British socialite (1907–2010)

Teresa Cuthbertson (née Jungmann; born Mary Theresa Jungmann; 9 July 1907 – 11 June 2010), known professionally as Teresa Jungman and nicknamed Baby, was a British socialite. Along with her sister, Zita, she was best known as one of the "Bright Young Things" in the 1920s.

== Early life ==
Mary Theresa Jungmann was born in Fulham, West London, England on 9 July 1907, as the youngest child to Nicolaas Wilhelm Jungmann, a Dutch-born artist who went on to be a naturalized British subject, and his wife, Beatrice Mary Jungmann (née Mackey), an English socialite who came from a devout Roman Catholic family in Birmingham. She had two siblings, a brother, Loye Joseph Severin Jungmann, and a sister, Zita Cora Mary James (née Jungmann). Her father was interned by German forces in the Ruhleben internment camp during the First World War, due to his British citizenship, which eventually led to her parents' divorce in 1918. The following year, her mother became the second (or third wife, counting an annulment) wife of Robert Sidney Guinness, an Irish member of the Guinness family.

== Public image ==
Baby was a socialite. She became well-known as one of the original "Bright Young Things" of the 1920s. At the time of her death, she was the last of the Bright Young Things.

Evelyn Waugh, a novelist, himself later a Catholic convert, was greatly taken by Baby, however, his affection was unrequited; in part because she was a devout Catholic and he was divorced from his first wife, Evelyn Gardner, herself a member of the Bright Young Things. Waugh met Baby in 1930, proposed to her in 1933, and was turned down; Waugh married Laura Herbert in 1937.

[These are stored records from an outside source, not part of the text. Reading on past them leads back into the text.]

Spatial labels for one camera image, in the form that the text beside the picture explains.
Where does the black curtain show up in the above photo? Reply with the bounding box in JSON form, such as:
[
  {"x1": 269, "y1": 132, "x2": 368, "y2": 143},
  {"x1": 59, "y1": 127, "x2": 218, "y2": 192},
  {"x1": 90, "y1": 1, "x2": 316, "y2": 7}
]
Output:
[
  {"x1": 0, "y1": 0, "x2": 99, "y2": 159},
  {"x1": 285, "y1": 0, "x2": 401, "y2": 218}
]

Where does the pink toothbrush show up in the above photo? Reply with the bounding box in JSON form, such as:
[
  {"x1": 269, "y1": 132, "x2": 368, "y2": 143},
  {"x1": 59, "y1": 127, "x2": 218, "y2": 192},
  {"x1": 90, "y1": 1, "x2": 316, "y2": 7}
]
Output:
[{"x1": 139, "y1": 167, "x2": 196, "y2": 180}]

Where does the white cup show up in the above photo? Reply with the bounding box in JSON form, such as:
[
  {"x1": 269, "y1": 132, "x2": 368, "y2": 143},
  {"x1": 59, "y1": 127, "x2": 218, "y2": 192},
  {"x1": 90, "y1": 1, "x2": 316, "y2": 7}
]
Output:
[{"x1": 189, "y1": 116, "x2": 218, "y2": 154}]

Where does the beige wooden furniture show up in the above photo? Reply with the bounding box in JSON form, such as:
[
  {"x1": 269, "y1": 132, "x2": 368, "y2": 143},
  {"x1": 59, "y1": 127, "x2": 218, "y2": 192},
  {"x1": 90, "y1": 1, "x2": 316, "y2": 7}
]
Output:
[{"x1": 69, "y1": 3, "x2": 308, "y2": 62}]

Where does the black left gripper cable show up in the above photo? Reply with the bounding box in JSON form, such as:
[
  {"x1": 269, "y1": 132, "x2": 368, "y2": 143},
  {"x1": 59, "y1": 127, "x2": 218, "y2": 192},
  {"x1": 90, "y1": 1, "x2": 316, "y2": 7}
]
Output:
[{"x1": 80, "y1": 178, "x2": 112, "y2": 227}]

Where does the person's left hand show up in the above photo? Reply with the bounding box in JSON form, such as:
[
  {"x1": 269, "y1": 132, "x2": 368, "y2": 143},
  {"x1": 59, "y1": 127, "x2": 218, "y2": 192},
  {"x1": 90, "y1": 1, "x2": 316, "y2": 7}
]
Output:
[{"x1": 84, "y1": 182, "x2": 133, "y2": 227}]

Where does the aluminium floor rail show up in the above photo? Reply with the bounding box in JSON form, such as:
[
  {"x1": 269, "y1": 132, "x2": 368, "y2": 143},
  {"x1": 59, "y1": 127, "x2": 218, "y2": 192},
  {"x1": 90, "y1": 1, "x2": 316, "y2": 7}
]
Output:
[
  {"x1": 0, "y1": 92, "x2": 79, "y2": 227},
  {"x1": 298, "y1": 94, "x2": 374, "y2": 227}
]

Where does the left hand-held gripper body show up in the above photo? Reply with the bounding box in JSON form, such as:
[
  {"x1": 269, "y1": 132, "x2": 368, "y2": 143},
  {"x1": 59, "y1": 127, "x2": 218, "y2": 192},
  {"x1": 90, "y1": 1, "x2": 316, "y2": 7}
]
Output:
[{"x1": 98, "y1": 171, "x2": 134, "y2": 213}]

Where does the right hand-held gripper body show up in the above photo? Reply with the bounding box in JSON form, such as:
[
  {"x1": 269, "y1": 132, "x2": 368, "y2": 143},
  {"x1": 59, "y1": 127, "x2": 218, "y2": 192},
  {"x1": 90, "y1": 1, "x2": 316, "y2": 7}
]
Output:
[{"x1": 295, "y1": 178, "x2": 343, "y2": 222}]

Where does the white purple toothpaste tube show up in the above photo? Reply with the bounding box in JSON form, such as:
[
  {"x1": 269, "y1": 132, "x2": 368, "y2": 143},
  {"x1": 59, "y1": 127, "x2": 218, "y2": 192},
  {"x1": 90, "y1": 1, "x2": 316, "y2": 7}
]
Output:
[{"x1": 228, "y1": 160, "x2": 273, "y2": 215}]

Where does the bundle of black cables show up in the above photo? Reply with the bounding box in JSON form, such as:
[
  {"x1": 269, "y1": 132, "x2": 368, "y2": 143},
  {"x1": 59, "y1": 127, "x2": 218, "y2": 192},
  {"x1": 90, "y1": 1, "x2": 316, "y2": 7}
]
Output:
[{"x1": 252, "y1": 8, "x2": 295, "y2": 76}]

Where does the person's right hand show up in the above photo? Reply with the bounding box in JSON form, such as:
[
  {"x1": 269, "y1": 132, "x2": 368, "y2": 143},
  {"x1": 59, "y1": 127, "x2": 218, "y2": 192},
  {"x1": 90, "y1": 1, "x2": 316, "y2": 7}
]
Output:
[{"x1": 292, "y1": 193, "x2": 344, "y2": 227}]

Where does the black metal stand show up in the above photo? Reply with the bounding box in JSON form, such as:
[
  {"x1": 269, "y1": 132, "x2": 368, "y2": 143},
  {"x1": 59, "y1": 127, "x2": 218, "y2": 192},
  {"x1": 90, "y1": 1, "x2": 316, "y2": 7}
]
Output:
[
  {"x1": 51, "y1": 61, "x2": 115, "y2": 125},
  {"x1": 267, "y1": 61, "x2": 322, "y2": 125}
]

Baby had many admirers during the 1920s and 1930s, including Lord Margesson, the Conservative Chief Whip; Francis Egerton Grosvenor, 4th Lord Ebury; Lord David Cecil; "Bloggs" Baldwin (son of the Prime Minister and later the 3rd Earl Baldwin of Bewdley); and Frank Pakenham (later the 7th Earl of Longford). Another of her admirers was the 9th Duke of Marlborough, whose second wife, Gladys Deacon, nearly cited Baby in a divorce application.

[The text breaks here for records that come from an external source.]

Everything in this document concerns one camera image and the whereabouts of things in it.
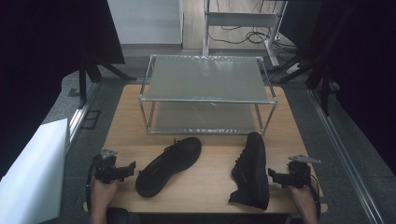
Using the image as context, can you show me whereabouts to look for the black metal stand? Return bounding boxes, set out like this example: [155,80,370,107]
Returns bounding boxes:
[266,50,332,118]
[78,49,138,110]

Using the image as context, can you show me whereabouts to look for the black lace-up shoe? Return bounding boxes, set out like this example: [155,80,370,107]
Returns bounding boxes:
[134,136,203,199]
[228,131,271,211]

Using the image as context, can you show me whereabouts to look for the person's dark clothed knee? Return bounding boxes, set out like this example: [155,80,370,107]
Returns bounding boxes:
[106,207,131,224]

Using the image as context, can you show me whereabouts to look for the white board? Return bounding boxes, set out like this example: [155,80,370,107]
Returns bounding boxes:
[0,118,71,224]

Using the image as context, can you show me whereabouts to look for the black floor cables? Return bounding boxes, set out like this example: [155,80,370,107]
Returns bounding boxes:
[207,23,298,55]

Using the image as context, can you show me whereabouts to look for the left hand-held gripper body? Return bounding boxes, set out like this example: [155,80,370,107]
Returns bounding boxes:
[92,147,125,185]

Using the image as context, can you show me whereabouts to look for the person's right hand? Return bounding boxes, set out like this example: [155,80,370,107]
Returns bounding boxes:
[287,184,316,210]

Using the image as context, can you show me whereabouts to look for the aluminium floor rail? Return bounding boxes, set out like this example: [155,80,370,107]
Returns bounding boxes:
[307,88,386,224]
[67,81,101,143]

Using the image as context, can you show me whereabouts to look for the black curtain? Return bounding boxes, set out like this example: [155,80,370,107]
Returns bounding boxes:
[284,0,396,175]
[0,0,126,180]

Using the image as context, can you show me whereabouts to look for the white power strip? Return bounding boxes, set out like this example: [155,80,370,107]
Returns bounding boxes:
[285,63,303,75]

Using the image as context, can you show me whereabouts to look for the white metal desk frame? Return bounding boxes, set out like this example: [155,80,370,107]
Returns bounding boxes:
[201,0,290,68]

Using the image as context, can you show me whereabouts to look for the person's left hand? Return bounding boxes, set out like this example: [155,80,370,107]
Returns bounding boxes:
[90,177,121,210]

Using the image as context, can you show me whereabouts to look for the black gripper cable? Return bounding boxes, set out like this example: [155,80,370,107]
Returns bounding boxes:
[306,173,322,219]

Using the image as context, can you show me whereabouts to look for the two-tier metal shoe rack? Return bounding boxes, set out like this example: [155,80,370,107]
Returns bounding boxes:
[137,53,279,136]

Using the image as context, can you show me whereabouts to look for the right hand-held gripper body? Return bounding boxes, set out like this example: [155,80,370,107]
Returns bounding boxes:
[287,154,322,189]

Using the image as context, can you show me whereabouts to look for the white partition panel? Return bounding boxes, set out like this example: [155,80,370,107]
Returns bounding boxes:
[106,0,185,45]

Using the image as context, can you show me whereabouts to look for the black floor socket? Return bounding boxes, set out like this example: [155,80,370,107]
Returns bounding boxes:
[80,109,102,131]

Baby later lived in reduced circumstances with her sister, Zita, until aided by a bequest from an old admirer Charlie Brocklehurst. She remained friendly with the social elite and was a frequent visitor to events at which Queen Elizabeth The Queen Mother was present. She remained active in her field until her death.

== Personal life ==
Baby married a Scottish-Canadian Sergeant-Major Graham Maidment Cuthbertson in Marylebone, Middlesex, in April 1940. They had two children together: Richard William Graham Cuthbertson (1941–1964) and Penelope M Z "Penny" Guinness (née Cuthbertson; born 1943). Her husband left her for another woman and their divorce was finalised in 1945; in keeping with her Catholic beliefs, she never remarried. Her son died in a car crash at the age of 22. Her daughter became the second wife of Desmond Guinness (1931–2020), an Irish member of the Guinness family, in 1984.

Baby is the sitter in six portraits at the National Portrait Gallery. She once tried to spend a night in Madame Tussauds Chamber of Horrors with her sister, Zita. They removed the wax models of the "Princes in the Tower" to make themselves a bed and were discovered by security staff during the night. She had lived with her sister for almost a century of her life. Zita died at their home in Ireland on 18 February 2006, aged 102; Baby was 98 years old at the time of her sister's death.

Baby celebrated her 100th birthday in July 2007. She died at her home in Leixlip, County Kildare, Ireland on 11 June 2010, aged 102.